One of my biggest problems with “Homecoming” was that I thought it lacked humour, or at the very least the jokes that were there didn’t make me laugh. In order to find this film funny you have to be invested in the characters because a lot of the humour stems from the issues in Peter Parker’s personal life and his struggles at high school. This is fine and I’m sure a lot of people did feel invested and therefore enjoyed the visual humour in the film, but I just couldn’t buy into the relationships or the plot. I find it very difficult to believe that someone with the bone structure of Tom Holland would have trouble fitting in at high school, particularly because he doesn’t act like an awkward teenager; he’s smart, funny, and relaxed so why should I believe that he’s on the outskirts of popularity?

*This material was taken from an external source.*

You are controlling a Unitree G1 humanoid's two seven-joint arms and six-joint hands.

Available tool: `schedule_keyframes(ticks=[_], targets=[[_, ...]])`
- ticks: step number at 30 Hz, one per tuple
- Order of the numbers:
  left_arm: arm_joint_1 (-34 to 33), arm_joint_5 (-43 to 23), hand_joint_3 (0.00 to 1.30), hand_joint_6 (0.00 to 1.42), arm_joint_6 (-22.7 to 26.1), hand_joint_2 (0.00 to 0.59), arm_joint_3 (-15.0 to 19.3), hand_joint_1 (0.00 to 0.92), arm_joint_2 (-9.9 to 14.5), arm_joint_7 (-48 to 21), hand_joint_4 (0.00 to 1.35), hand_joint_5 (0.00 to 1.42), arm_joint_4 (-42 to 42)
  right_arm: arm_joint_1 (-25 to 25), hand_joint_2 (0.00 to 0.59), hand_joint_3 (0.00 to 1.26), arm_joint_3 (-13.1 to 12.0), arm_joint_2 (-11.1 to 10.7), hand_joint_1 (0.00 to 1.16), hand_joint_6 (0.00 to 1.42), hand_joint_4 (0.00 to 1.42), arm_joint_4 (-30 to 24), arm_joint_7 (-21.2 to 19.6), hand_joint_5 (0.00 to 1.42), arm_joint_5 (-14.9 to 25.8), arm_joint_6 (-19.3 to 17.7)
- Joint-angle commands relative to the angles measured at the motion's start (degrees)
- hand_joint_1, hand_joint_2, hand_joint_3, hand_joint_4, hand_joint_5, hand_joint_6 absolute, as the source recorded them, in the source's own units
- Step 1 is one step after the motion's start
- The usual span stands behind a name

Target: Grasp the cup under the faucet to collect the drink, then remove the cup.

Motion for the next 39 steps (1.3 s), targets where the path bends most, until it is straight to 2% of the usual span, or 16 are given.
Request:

I also thought that this was a visually clumsy movie devoid of interesting special effects. There’s a lot of CGI and most of it is good, but it isn’t very exciting and personally I found that it took me out of the movie more often than it thrilled me. I couldn’t really focus on anything during the action sequences because the lighting wasn’t great, and the way that Spider-Man fought meant that things happened quickly which made it hard to know what I was supposed to be looking at.
Still, I did like Michael Keaton as Vulture. It’s amusing to me that he’s gone from “Birdman” to this and his presence on screen helped elevate the movie, but I don’t agree with critics who are claiming that he is a relatable villain. We get a sense of his motivations in the opening scene but we don’t actually know anything substantial about him other than the fact that he feels hard done to. We’re supposed to take it at face value that he has a right feel like that, and many people will, but all we have to go on is the opening scene in which the contractors come across as opportunists rather than as average Americans who deserve a break.
There is one standout scene in the movie involving Vulture and Spider-Man, but to go into that scene in detail would be to spoil the film’s main twist and I don’t think that this would be fair to people who haven’t seen it yet. It’s a smart scene which shows the vulnerability of Peter Parker and humanises Adrian Toomes (Vulture), making him seem like a real character rather than a plot device. I liked it a lot and the five minute sequence definitely enhanced my opinion of the movie as whole, although I have to say that it felt slightly derivative because it reminded me of the dynamic between Peter Parker and Norman Osborn (Willem Dafoe) in Raimi’s “Spider-Man”.
Overall I wouldn’t say that “Spider-Man: Homecoming” was a great movie but I wouldn’t call it terrible either. It plays on familiar themes and its action sequences are forgettable, but it also features two good performances and this Spider-Man genuinely feels like a friendly neighbourhood version of the character. I would encourage Marvel fans to give this film a chance and come to their own conclusions, but personally I found it to be an uninspired experience.